_Requirement_
What lines below include the word "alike"? Copy each one.

:: Data supplied

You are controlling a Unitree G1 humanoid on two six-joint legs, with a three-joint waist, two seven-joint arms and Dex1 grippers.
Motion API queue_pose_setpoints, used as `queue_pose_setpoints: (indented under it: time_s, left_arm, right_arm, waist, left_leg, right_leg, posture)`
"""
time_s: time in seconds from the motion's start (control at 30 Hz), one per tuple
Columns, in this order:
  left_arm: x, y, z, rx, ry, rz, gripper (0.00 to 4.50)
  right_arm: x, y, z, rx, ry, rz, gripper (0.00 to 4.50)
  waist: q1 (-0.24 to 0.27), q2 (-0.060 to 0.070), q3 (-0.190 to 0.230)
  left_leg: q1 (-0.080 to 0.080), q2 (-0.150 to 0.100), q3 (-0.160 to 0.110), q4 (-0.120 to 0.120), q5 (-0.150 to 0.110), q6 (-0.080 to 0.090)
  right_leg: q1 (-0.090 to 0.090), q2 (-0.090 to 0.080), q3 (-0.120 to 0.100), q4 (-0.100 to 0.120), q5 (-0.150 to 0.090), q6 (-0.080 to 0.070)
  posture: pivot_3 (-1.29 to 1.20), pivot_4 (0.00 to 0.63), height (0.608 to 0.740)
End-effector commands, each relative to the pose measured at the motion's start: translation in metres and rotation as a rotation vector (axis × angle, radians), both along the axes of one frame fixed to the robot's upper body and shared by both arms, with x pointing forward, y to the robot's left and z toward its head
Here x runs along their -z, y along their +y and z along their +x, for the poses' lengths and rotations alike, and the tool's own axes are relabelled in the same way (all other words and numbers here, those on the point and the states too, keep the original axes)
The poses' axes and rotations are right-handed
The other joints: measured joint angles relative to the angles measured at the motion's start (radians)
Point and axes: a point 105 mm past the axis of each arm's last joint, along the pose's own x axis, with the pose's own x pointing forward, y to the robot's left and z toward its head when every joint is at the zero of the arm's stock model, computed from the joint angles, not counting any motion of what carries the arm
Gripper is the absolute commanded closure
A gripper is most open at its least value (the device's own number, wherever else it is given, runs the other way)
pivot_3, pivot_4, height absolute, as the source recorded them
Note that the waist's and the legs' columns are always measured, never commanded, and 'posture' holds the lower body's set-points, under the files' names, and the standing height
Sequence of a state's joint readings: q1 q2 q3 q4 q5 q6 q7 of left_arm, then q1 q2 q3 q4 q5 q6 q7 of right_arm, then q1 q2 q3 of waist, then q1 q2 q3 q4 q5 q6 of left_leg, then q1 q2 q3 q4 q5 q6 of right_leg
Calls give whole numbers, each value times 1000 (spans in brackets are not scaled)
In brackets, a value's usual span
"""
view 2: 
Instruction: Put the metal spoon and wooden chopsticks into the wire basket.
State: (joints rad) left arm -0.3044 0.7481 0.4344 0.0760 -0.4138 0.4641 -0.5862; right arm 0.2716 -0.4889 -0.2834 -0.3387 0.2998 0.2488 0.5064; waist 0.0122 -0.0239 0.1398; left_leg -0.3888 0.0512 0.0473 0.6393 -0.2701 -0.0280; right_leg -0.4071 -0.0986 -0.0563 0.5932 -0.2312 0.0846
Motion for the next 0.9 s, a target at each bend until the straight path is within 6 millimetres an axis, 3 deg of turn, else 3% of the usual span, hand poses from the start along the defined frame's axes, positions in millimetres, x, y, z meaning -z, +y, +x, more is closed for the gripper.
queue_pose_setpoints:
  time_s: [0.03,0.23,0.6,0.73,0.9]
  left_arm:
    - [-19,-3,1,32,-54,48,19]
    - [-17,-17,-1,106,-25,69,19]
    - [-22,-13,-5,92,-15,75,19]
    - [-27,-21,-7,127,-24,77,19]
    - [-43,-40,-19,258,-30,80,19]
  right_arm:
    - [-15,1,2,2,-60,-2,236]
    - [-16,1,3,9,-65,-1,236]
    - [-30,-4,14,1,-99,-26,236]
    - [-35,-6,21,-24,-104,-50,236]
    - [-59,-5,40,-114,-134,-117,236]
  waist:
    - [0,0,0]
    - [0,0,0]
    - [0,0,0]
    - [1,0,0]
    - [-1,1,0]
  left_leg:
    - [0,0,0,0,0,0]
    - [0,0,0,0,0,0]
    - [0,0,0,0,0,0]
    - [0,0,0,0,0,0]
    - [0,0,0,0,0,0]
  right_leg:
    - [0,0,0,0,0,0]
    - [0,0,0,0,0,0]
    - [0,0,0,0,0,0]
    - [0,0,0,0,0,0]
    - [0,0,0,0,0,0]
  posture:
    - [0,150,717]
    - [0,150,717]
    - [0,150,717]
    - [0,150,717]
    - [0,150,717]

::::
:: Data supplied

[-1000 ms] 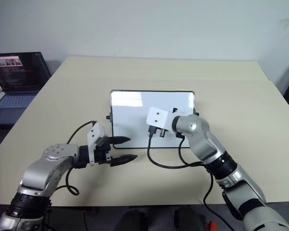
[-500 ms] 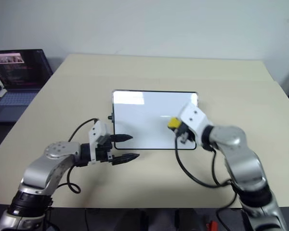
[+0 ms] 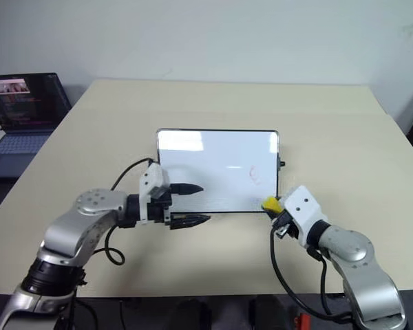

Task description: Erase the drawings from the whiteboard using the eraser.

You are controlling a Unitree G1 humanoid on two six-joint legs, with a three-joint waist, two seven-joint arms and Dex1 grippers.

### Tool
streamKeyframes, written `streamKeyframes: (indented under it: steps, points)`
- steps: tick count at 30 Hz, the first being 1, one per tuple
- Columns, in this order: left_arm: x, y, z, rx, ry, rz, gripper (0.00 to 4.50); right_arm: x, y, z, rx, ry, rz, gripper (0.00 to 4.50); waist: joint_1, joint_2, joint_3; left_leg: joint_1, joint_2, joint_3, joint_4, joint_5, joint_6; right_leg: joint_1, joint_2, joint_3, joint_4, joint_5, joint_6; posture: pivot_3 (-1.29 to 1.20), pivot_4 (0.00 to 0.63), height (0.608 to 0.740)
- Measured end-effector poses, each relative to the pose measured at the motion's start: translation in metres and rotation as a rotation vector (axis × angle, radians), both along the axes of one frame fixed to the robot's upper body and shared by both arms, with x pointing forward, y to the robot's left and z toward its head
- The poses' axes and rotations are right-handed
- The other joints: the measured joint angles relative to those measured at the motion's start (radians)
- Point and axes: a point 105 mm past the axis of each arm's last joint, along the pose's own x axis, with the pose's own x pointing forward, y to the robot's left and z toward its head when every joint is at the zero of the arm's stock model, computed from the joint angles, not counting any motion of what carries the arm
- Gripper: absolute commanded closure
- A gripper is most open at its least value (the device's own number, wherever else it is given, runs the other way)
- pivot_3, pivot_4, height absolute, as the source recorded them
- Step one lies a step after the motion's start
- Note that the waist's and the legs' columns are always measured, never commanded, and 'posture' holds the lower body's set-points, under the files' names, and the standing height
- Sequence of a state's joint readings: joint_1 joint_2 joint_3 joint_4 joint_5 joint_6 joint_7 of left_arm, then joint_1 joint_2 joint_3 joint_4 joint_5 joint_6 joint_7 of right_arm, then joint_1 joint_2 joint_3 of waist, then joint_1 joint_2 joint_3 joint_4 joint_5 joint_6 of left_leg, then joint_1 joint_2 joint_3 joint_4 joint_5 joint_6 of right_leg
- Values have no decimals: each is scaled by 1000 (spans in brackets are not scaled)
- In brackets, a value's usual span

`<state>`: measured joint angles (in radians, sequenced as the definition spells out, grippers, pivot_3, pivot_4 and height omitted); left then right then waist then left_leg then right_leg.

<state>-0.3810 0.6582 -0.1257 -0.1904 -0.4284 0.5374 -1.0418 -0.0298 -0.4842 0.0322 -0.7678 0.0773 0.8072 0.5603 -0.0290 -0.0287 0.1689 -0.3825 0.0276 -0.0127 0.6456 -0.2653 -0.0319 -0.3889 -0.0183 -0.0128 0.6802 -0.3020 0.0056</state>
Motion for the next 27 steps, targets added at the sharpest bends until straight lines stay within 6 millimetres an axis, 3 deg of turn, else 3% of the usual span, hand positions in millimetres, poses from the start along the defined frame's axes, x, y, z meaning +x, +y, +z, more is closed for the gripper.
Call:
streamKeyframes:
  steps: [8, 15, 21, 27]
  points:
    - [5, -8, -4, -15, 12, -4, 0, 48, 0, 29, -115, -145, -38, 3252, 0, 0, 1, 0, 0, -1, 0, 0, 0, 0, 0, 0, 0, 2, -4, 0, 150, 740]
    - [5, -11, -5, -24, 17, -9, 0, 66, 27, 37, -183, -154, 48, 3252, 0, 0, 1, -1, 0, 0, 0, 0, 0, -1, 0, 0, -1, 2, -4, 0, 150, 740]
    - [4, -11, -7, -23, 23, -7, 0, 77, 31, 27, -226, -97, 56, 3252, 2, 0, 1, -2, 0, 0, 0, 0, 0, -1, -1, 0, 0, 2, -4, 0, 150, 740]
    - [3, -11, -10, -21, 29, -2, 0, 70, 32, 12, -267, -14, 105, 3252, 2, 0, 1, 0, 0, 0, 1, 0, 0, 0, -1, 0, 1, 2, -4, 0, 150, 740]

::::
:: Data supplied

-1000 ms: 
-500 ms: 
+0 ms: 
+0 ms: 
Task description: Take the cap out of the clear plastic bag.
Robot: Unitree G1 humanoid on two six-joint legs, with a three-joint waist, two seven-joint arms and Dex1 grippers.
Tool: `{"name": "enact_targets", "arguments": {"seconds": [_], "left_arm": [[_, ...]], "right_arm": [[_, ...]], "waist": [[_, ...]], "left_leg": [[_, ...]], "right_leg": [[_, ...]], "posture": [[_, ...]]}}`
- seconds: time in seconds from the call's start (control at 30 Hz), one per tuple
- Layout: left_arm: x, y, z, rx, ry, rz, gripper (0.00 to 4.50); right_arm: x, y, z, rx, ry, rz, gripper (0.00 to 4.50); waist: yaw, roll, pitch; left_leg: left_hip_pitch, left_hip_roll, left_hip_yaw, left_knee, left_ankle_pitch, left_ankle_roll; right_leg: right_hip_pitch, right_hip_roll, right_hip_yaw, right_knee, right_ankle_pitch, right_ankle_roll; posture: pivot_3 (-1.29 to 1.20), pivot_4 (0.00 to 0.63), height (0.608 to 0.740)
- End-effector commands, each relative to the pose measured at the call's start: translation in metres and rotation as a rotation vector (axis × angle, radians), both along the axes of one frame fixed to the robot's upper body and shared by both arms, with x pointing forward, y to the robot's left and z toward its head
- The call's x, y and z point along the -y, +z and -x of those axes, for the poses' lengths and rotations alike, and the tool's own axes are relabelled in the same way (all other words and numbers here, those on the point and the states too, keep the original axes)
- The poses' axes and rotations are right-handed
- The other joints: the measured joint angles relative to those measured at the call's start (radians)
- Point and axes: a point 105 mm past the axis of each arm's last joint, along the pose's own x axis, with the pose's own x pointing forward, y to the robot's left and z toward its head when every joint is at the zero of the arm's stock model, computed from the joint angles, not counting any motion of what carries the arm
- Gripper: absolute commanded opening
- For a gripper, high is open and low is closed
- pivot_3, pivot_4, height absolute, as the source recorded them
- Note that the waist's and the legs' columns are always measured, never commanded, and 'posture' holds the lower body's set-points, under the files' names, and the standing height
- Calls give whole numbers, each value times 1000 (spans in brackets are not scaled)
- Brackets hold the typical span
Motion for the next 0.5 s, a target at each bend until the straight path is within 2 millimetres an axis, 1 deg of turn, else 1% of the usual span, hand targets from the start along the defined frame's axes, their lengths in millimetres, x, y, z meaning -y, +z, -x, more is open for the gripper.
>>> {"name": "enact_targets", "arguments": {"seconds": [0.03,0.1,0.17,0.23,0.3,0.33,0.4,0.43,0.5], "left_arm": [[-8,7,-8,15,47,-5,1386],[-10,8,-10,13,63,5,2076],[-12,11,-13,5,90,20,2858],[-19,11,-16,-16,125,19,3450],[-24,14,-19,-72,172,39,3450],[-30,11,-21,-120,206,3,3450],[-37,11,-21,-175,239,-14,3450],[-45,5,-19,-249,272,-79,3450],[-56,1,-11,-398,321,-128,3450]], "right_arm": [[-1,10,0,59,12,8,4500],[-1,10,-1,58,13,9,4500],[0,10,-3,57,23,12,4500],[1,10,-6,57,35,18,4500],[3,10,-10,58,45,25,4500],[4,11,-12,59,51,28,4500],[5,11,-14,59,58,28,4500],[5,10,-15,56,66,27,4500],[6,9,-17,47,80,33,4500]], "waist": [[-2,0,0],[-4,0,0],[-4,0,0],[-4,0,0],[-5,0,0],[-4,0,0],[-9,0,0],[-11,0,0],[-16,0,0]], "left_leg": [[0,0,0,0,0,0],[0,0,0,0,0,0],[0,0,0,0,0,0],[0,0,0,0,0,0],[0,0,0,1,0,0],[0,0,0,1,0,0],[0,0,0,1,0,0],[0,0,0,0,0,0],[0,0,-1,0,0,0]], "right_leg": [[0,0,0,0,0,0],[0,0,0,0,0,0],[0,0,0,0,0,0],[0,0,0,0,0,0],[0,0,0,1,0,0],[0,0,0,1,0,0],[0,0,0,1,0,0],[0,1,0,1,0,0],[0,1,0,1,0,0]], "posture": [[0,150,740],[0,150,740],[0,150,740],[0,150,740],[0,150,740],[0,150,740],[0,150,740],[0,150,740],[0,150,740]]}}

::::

_Response to this task_
Here x runs along their -z, y along their +y and z along their +x, for the poses' lengths and rotations alike, and the tool's own axes are relabelled in the same way (all other words and numbers here, those on the point and the states too, keep the original axes)
- The call's x, y and z point along the -y, +z and -x of those axes, for the poses' lengths and rotations alike, and the tool's own axes are relabelled in the same way (all other words and numbers here, those on the point and the states too, keep the original axes)

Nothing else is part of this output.